■ Task brief: Leave every picture out, then reproduce the rest of the listing exactly.
■ ■ ■ ■ ■ ■ ■
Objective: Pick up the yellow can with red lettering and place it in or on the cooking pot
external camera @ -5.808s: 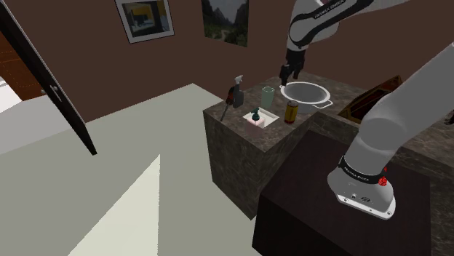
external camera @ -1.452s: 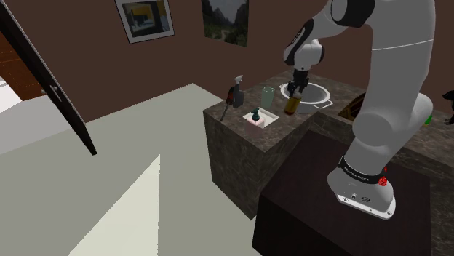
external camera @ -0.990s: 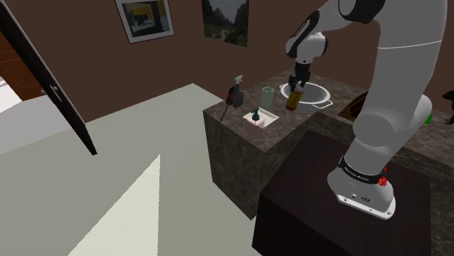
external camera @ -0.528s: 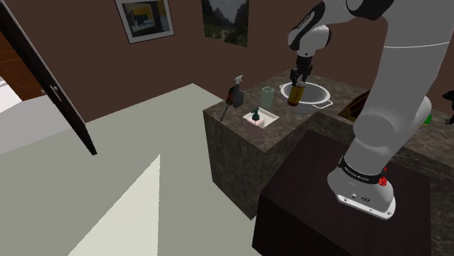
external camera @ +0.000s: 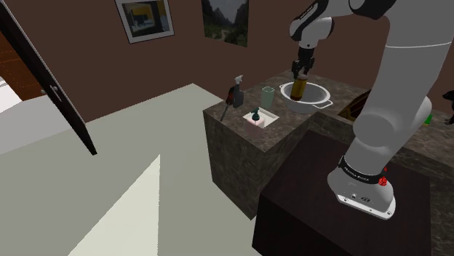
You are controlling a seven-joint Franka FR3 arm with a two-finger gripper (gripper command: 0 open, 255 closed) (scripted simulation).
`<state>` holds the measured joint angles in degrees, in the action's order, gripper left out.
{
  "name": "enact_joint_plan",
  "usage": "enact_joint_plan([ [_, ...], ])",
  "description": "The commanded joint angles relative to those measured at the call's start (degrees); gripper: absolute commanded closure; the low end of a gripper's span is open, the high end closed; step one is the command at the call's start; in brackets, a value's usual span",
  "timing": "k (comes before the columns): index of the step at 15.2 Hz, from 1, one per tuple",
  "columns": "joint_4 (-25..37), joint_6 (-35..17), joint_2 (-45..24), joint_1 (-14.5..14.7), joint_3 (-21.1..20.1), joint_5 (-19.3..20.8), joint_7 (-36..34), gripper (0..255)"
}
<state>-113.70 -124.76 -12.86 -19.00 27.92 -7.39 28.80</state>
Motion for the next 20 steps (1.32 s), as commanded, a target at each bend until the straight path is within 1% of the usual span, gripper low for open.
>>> enact_joint_plan([
  [1, 4.23, 2.09, -2.51, -1.84, 0.44, -1.32, 2.55, 255],
  [5, 15.03, 6.96, -9.36, -6.33, 0.58, -4.48, 7.11, 255],
  [9, 27.9, 12.82, -17.08, -11.66, 0.18, -7.38, 10.62, 255],
  [12, 39.82, 18.2, -23.83, -16.42, -0.52, -9.36, 12.39, 255],
  [15, 53.93, 24.49, -31.45, -21.65, -1.53, -11.08, 13.12, 255],
  [20, 50.49, 20.88, -31.77, -21.1, -1.73, -11.31, 13.55, 255],
])
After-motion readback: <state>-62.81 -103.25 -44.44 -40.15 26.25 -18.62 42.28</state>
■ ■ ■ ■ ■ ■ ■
■ Answer to this problem:
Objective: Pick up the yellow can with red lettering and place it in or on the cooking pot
external camera @ -5.808s: 
external camera @ -1.452s: 
external camera @ -0.990s: 
external camera @ -0.528s: 
external camera @ +0.000s: 
You are controlling a seven-joint Franka FR3 arm with a two-finger gripper (gripper command: 0 open, 255 closed) (scripted simulation).
`<state>` holds the measured joint angles in degrees, in the action's order, gripper left out.
{
  "name": "enact_joint_plan",
  "usage": "enact_joint_plan([ [_, ...], ])",
  "description": "The commanded joint angles relative to those measured at the call's start (degrees); gripper: absolute commanded closure; the low end of a gripper's span is open, the high end closed; step one is the command at the call's start; in brackets, a value's usual span",
  "timing": "k (comes before the columns): index of the step at 15.2 Hz, from 1, one per tuple",
  "columns": "joint_4 (-25..37), joint_6 (-35..17), joint_2 (-45..24), joint_1 (-14.5..14.7), joint_3 (-21.1..20.1), joint_5 (-19.3..20.8), joint_7 (-36..34), gripper (0..255)"
}
<state>-113.70 -124.76 -12.86 -19.00 27.92 -7.39 28.80</state>
Motion for the next 20 steps (1.32 s), as commanded, a target at each bend until the straight path is within 1% of the usual span, gripper low for open.
>>> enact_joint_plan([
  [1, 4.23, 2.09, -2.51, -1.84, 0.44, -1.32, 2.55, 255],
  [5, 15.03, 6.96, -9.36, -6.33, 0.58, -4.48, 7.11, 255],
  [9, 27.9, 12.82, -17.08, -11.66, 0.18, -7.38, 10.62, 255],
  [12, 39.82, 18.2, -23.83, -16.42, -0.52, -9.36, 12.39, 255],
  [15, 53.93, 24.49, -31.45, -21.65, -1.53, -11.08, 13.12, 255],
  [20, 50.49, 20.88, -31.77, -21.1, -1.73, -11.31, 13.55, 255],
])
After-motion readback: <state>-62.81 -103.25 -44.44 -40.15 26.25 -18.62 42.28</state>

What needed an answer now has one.